For each record that follows, write out an identical copy.
= = = =
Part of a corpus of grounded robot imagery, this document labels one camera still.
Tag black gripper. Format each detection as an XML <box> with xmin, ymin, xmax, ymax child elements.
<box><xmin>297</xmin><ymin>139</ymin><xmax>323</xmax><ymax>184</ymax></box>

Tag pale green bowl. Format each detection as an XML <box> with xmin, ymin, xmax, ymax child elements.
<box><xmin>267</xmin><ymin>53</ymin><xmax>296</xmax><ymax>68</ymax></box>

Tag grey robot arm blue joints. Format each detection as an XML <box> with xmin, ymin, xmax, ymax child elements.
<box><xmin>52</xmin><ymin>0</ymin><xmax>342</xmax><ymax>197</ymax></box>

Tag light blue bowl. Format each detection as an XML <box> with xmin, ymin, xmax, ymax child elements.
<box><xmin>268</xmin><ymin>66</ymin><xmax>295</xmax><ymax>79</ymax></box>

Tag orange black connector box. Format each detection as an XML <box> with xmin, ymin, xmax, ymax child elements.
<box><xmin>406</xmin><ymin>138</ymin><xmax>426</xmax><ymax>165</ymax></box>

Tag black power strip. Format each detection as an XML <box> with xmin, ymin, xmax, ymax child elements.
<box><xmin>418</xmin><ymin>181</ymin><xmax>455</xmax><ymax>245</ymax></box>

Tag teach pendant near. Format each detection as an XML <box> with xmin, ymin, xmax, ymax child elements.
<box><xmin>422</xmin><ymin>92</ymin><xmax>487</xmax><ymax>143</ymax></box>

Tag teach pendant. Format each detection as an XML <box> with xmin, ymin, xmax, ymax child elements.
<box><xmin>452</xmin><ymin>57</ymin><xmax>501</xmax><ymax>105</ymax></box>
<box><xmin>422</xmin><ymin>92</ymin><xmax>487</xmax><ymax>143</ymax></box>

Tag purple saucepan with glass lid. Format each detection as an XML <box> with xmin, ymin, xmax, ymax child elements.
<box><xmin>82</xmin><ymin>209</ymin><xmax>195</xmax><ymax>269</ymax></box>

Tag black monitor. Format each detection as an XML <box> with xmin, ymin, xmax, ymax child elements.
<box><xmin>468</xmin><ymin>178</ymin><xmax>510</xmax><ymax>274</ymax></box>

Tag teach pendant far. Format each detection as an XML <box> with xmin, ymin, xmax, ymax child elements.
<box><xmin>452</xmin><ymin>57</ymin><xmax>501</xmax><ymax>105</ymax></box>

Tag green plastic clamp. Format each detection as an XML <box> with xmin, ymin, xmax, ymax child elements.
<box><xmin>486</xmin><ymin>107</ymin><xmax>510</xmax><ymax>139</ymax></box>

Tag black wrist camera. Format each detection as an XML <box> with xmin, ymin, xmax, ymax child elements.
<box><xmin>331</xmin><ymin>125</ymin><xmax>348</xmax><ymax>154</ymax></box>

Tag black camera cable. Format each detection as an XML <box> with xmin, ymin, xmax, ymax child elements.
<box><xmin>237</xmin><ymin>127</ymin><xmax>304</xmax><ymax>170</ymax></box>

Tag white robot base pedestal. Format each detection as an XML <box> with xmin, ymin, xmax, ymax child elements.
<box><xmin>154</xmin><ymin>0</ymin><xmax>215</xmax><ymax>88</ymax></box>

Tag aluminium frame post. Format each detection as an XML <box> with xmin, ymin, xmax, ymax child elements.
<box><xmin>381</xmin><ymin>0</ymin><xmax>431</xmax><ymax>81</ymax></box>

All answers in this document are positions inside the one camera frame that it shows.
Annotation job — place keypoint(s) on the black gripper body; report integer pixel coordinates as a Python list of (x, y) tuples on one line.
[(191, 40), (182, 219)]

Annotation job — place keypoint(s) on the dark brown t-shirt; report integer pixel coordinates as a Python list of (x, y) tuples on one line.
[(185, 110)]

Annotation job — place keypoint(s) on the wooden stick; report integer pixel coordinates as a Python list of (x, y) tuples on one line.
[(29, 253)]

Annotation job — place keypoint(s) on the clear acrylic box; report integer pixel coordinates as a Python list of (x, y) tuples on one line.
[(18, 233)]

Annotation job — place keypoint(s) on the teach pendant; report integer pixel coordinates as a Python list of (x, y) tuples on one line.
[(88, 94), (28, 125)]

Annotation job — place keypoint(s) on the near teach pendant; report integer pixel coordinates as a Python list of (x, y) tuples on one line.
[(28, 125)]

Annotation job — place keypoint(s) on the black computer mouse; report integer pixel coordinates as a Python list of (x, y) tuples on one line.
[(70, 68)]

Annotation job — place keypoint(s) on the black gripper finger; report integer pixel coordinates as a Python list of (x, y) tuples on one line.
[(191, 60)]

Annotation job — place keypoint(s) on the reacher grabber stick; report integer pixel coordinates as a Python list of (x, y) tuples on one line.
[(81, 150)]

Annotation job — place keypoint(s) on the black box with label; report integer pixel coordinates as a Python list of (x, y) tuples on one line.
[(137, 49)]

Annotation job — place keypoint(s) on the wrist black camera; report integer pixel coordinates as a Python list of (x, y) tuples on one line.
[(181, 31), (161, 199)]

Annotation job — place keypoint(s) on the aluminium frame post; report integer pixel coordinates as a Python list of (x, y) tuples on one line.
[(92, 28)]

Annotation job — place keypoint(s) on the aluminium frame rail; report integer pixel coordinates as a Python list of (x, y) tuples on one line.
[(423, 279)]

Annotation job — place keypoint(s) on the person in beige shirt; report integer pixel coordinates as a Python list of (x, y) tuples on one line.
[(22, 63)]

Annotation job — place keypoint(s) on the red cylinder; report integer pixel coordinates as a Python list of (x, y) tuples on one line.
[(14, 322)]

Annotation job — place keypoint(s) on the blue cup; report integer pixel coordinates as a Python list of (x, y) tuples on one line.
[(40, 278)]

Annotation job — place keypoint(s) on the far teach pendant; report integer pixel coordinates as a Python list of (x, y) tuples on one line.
= = = =
Exercise output
Part of a corpus of grounded robot imagery, this document labels one camera still.
Tag black gripper. Format each detection as an XML <box> with xmin, ymin, xmax, ymax child elements.
<box><xmin>297</xmin><ymin>139</ymin><xmax>323</xmax><ymax>184</ymax></box>

Tag pale green bowl. Format each detection as an XML <box> with xmin, ymin, xmax, ymax child elements.
<box><xmin>267</xmin><ymin>53</ymin><xmax>296</xmax><ymax>68</ymax></box>

Tag grey robot arm blue joints. Format each detection as an XML <box> with xmin, ymin, xmax, ymax child elements.
<box><xmin>52</xmin><ymin>0</ymin><xmax>342</xmax><ymax>197</ymax></box>

Tag light blue bowl. Format each detection as an XML <box> with xmin, ymin, xmax, ymax child elements.
<box><xmin>268</xmin><ymin>66</ymin><xmax>295</xmax><ymax>79</ymax></box>

Tag orange black connector box. Format each detection as an XML <box> with xmin, ymin, xmax, ymax child elements.
<box><xmin>406</xmin><ymin>138</ymin><xmax>426</xmax><ymax>165</ymax></box>

Tag black power strip. Format each detection as an XML <box> with xmin, ymin, xmax, ymax child elements.
<box><xmin>418</xmin><ymin>181</ymin><xmax>455</xmax><ymax>245</ymax></box>

Tag teach pendant near. Format each detection as an XML <box> with xmin, ymin, xmax, ymax child elements.
<box><xmin>422</xmin><ymin>92</ymin><xmax>487</xmax><ymax>143</ymax></box>

Tag teach pendant. Format each detection as an XML <box> with xmin, ymin, xmax, ymax child elements.
<box><xmin>452</xmin><ymin>57</ymin><xmax>501</xmax><ymax>105</ymax></box>
<box><xmin>422</xmin><ymin>92</ymin><xmax>487</xmax><ymax>143</ymax></box>

Tag purple saucepan with glass lid. Format each detection as an XML <box> with xmin, ymin, xmax, ymax child elements.
<box><xmin>82</xmin><ymin>209</ymin><xmax>195</xmax><ymax>269</ymax></box>

Tag black monitor. Format each detection as an XML <box> with xmin, ymin, xmax, ymax child elements.
<box><xmin>468</xmin><ymin>178</ymin><xmax>510</xmax><ymax>274</ymax></box>

Tag teach pendant far. Format each detection as an XML <box> with xmin, ymin, xmax, ymax child elements.
<box><xmin>452</xmin><ymin>57</ymin><xmax>501</xmax><ymax>105</ymax></box>

Tag green plastic clamp. Format each detection as an XML <box> with xmin, ymin, xmax, ymax child elements.
<box><xmin>486</xmin><ymin>107</ymin><xmax>510</xmax><ymax>139</ymax></box>

Tag black wrist camera. Format each detection as an XML <box> with xmin, ymin, xmax, ymax child elements.
<box><xmin>331</xmin><ymin>125</ymin><xmax>348</xmax><ymax>154</ymax></box>

Tag black camera cable. Format each detection as an XML <box> with xmin, ymin, xmax, ymax child elements.
<box><xmin>237</xmin><ymin>127</ymin><xmax>304</xmax><ymax>170</ymax></box>

Tag white robot base pedestal. Format each detection as an XML <box> with xmin, ymin, xmax, ymax child elements.
<box><xmin>154</xmin><ymin>0</ymin><xmax>215</xmax><ymax>88</ymax></box>

Tag aluminium frame post. Format each detection as an XML <box> with xmin, ymin, xmax, ymax child elements.
<box><xmin>381</xmin><ymin>0</ymin><xmax>431</xmax><ymax>81</ymax></box>

All answers in this document are positions inside the one camera frame that it shows.
Annotation job — place keypoint(s) on the black gripper body; report integer pixel coordinates as a Python list of (x, y) tuples on one line.
[(191, 40), (182, 219)]

Annotation job — place keypoint(s) on the dark brown t-shirt; report integer pixel coordinates as a Python list of (x, y) tuples on one line.
[(185, 110)]

Annotation job — place keypoint(s) on the wooden stick; report integer pixel coordinates as a Python list of (x, y) tuples on one line.
[(29, 253)]

Annotation job — place keypoint(s) on the clear acrylic box; report integer pixel coordinates as a Python list of (x, y) tuples on one line.
[(18, 233)]

Annotation job — place keypoint(s) on the teach pendant; report integer pixel coordinates as a Python list of (x, y) tuples on one line.
[(88, 94), (28, 125)]

Annotation job — place keypoint(s) on the near teach pendant; report integer pixel coordinates as a Python list of (x, y) tuples on one line.
[(28, 125)]

Annotation job — place keypoint(s) on the black computer mouse; report integer pixel coordinates as a Python list of (x, y) tuples on one line.
[(70, 68)]

Annotation job — place keypoint(s) on the black gripper finger; report integer pixel coordinates as a Python list of (x, y) tuples on one line.
[(191, 60)]

Annotation job — place keypoint(s) on the reacher grabber stick; report integer pixel coordinates as a Python list of (x, y) tuples on one line.
[(81, 150)]

Annotation job — place keypoint(s) on the black box with label; report integer pixel coordinates as a Python list of (x, y) tuples on one line.
[(137, 49)]

Annotation job — place keypoint(s) on the wrist black camera; report integer pixel coordinates as a Python list of (x, y) tuples on one line.
[(181, 31), (161, 199)]

Annotation job — place keypoint(s) on the aluminium frame post; report integer pixel coordinates as a Python list of (x, y) tuples on one line.
[(92, 28)]

Annotation job — place keypoint(s) on the aluminium frame rail; report integer pixel coordinates as a Python list of (x, y) tuples on one line.
[(423, 279)]

Annotation job — place keypoint(s) on the person in beige shirt; report integer pixel coordinates as a Python list of (x, y) tuples on one line.
[(22, 63)]

Annotation job — place keypoint(s) on the red cylinder; report integer pixel coordinates as a Python list of (x, y) tuples on one line.
[(14, 322)]

Annotation job — place keypoint(s) on the blue cup; report integer pixel coordinates as a Python list of (x, y) tuples on one line.
[(40, 278)]

Annotation job — place keypoint(s) on the far teach pendant; report integer pixel coordinates as a Python list of (x, y) tuples on one line.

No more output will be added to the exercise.